13. Aux termes de l'article R. 151-24 du code de l'urbanisme : " Les zones naturelles et forestières sont dites " zones N ". Peuvent être classés en zone naturelle et forestière, les secteurs de la commune, équipés ou non, à protéger en raison : 1° Soit de la qualité des sites, milieux et espaces naturels, des paysages et de leur intérêt, notamment du point de vue esthétique, historique ou écologique ; () 3° Soit de leur caractère d'espaces naturels ; 4° Soit de la nécessité de préserver ou restaurer les ressources naturelles () ".

14. En l'espèce, seule la partie nord du terrain d'assiette objet de la demande de M. B est construite, le reste du tènement, hormis le chemin d'accès, étant boisé. Ce terrain se situe par ailleurs dans un espace classé zone naturelle d'intérêt écologique, faunistique et floristique de type 2. Par suite, son classement en zone naturelle n'apparaît pas entaché d'erreur manifeste d'appréciation. Le moyen correspondant doit donc être écarté.

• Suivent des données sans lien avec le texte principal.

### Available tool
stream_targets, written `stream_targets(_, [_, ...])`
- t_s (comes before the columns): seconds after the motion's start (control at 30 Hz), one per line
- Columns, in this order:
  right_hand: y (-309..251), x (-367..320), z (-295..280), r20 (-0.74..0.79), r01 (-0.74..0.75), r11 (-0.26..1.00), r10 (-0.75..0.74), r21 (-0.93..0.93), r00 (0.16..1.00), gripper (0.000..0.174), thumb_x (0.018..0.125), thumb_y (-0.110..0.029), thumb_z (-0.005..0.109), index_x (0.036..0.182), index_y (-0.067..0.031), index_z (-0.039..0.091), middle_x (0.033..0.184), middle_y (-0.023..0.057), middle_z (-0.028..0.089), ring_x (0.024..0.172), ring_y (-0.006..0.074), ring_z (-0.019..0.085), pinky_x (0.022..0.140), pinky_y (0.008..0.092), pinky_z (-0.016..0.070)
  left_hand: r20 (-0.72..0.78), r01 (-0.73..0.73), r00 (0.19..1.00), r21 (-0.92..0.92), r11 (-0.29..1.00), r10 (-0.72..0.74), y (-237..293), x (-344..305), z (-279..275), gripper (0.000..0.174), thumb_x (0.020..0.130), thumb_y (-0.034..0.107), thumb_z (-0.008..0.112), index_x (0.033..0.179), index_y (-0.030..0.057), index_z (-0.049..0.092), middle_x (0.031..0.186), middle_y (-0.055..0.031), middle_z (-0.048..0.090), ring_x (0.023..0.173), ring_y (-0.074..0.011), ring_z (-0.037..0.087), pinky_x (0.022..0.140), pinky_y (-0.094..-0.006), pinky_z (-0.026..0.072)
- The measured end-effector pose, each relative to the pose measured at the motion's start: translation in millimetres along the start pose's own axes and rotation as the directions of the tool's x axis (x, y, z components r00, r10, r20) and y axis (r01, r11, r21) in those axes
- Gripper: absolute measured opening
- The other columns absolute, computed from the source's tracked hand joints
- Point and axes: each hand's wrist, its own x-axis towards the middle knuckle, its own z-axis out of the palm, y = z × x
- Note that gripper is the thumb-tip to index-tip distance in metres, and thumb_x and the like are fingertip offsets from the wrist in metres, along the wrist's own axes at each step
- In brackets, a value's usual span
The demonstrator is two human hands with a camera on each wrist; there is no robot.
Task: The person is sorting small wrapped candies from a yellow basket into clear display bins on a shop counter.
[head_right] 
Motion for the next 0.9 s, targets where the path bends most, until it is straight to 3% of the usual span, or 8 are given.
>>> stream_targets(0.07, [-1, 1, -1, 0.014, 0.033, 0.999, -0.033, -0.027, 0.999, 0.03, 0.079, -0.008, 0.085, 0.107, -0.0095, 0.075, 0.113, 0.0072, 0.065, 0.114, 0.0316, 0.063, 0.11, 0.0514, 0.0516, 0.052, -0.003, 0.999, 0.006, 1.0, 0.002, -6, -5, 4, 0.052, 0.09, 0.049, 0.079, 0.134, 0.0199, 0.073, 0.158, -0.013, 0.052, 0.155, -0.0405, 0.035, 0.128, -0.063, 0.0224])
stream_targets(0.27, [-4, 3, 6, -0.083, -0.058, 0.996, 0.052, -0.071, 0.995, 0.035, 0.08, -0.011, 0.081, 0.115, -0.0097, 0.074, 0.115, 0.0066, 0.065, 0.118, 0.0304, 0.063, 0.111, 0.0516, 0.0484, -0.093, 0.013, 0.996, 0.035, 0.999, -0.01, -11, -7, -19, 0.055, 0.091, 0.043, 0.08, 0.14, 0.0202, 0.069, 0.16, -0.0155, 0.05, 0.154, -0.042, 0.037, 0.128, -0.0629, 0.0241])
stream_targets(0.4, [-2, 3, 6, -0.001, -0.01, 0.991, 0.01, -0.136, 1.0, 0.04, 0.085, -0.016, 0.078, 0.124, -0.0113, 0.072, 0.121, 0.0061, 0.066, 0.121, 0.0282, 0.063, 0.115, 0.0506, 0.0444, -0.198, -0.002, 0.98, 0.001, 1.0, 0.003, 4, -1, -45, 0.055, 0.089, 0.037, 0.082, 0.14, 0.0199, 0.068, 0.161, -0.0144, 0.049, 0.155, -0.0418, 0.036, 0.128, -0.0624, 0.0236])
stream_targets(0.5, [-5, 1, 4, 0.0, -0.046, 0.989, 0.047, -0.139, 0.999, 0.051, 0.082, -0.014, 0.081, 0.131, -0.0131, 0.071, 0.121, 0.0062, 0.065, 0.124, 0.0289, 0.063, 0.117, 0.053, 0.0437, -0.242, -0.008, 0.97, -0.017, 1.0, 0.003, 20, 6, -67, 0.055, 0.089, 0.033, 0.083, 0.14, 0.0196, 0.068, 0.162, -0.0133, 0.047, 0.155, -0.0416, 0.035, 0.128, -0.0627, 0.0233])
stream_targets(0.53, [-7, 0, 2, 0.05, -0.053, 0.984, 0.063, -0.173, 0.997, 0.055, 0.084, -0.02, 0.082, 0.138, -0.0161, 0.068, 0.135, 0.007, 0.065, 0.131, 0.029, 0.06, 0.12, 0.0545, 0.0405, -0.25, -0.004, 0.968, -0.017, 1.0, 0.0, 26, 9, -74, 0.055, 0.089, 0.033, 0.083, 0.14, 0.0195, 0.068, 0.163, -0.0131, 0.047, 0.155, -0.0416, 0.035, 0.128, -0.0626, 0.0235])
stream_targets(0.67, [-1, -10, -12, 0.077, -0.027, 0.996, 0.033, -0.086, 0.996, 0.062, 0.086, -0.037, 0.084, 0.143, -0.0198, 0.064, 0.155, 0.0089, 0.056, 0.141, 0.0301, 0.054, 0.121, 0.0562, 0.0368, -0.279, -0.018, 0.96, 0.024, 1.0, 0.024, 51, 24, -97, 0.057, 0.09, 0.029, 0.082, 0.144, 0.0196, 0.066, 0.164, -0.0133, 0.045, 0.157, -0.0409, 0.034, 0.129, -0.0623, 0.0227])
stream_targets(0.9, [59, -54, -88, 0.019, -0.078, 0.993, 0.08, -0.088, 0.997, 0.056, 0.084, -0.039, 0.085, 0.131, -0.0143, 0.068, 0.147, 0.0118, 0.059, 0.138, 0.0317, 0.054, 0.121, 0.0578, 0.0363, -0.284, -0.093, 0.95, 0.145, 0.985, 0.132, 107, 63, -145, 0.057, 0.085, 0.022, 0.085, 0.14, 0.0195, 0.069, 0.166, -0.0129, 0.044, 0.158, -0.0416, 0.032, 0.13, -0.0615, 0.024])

15. Il résulte de ce qui précède que les conclusions à fin d'annulation pour excès de pouvoir ainsi que, par voie de conséquence, d'injonction présentées par M. B doivent être rejetées.

Sur les conclusions indemnitaires :

16. Il résulte des points 3 à 15 que M. B n'est pas fondé à invoquer l'illégalité fautive de l'arrêté du 25 mai 2021. Par suite, ses conclusions indemnitaires doivent être rejetées.

Sur les frais du litige :

17. Eu égard à sa qualité de partie perdante dans les deux instances, les conclusions présentées par M. B au titre de l'article L. 761-1 du code de justice administrative doivent être rejetées. Il y a lieu, en revanche et dans les circonstances de l'espèce, de mettre à la charge de M. B la somme de 1 000 euros au titre de ces mêmes dispositions dans l'instance n°2107699.

D E C I D E :

Article 1er : Les requêtes de M. B sont rejetées.

Article 2 : M. B versera à la commune de Suze-la-Rousse la somme de 1 000 euros au titre de l'article L. 761-1 du code de justice administrative dans l'instance n°2107699.

Article 3 : Le surplus des conclusions de la commune de Suze-la-Rousse est rejeté.

Article 4 : Le présent jugement sera notifié à M. C B, à la commune de Suze-la-Rousse et au ministre de l'intérieur et des outre-mer.

Copie en sera adressée au préfet de la Drôme.

Délibéré après l'audience du 8 novembre 2024, à laquelle siégeaient :

M. Pfauwadel, président,

Mme Permingeat, premier conseiller,

M. Derollepot, premier conseiller.

Rendu public par mise à disposition au greffe le 4 décembre 2024.

Le rapporteur,

F. Permingeat

Le président,

T. Pfauwadel

Le greffier,

M. A

La République mande et ordonne au ministre de l'intérieur et des outre-mer en ce qui le concerne ou à tous commissaires de justice à ce requis en ce qui concerne les voies de droit commun contre les parties privées, de pourvoir à l'exécution de la présente décision.